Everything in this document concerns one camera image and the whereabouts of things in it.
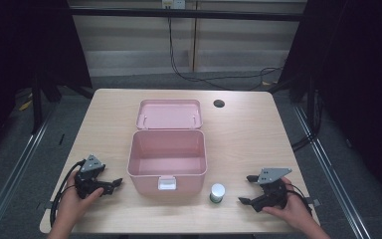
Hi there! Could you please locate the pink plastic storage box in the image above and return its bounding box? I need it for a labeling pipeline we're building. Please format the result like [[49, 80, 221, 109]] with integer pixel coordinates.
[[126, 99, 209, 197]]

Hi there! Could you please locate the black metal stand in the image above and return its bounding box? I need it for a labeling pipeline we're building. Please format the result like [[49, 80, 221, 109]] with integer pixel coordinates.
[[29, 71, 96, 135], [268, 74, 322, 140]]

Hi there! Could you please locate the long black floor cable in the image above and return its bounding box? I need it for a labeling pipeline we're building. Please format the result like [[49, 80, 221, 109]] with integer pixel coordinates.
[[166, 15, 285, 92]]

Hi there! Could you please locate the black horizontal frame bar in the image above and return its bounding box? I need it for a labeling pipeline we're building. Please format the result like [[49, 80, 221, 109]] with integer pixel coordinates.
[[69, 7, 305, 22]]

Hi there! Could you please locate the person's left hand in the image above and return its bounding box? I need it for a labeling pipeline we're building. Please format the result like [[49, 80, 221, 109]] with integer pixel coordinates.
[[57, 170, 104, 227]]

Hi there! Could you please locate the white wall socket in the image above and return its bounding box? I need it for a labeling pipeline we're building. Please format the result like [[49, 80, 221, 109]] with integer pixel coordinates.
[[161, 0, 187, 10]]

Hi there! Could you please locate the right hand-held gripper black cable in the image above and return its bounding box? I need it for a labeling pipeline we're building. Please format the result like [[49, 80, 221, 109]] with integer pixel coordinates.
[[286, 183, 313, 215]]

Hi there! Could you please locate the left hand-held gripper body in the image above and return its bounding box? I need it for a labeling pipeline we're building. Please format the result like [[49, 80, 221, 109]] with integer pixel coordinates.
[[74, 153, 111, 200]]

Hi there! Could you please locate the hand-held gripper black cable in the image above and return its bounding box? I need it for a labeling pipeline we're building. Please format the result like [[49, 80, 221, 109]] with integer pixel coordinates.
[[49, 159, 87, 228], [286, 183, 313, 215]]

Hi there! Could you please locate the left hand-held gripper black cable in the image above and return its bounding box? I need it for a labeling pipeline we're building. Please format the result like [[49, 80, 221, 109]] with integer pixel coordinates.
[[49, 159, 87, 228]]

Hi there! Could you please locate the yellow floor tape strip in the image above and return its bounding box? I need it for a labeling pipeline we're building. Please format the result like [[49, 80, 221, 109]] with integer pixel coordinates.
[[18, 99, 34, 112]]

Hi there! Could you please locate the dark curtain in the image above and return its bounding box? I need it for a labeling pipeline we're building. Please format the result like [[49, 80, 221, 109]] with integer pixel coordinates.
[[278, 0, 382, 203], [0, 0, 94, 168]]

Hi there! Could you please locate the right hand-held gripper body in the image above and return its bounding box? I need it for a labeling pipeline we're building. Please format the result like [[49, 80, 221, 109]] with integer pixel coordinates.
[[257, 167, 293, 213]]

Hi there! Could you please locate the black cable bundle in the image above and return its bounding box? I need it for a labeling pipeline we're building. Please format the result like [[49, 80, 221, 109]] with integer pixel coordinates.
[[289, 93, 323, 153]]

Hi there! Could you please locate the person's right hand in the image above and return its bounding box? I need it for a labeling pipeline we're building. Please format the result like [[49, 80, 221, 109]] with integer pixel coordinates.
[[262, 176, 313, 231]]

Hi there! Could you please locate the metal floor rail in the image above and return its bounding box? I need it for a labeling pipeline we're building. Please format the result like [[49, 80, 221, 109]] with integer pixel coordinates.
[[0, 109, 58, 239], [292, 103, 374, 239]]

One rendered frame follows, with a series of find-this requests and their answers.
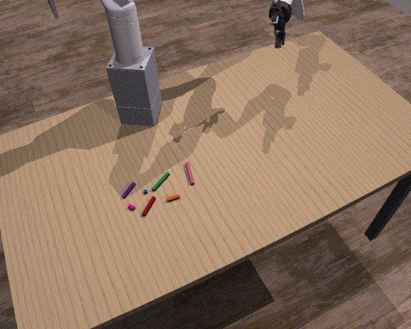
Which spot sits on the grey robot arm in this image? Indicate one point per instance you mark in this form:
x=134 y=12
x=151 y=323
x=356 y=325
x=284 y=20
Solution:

---

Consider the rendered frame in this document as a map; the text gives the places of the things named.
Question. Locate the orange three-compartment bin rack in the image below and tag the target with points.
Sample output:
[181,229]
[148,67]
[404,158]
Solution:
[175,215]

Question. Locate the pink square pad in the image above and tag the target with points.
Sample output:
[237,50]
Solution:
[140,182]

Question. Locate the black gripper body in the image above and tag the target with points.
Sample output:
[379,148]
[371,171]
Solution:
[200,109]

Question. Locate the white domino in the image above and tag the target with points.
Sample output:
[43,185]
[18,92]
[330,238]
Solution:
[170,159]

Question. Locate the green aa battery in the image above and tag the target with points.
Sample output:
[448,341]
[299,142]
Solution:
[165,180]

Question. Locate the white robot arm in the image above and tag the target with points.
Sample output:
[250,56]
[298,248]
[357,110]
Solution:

==

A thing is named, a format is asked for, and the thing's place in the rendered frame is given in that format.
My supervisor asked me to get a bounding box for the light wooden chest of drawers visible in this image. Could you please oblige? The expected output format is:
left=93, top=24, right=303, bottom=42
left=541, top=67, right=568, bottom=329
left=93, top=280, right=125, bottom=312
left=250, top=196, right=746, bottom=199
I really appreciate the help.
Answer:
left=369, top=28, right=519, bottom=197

● EXERCISE DETAILS
Your reply should hold every line from the data that contains "things", copied in full.

● YOUR SOLUTION
Everything in this document concerns one camera image and the whereabouts of things in it.
Consider the rendered frame in this document as a map; the text gives the places of the things named.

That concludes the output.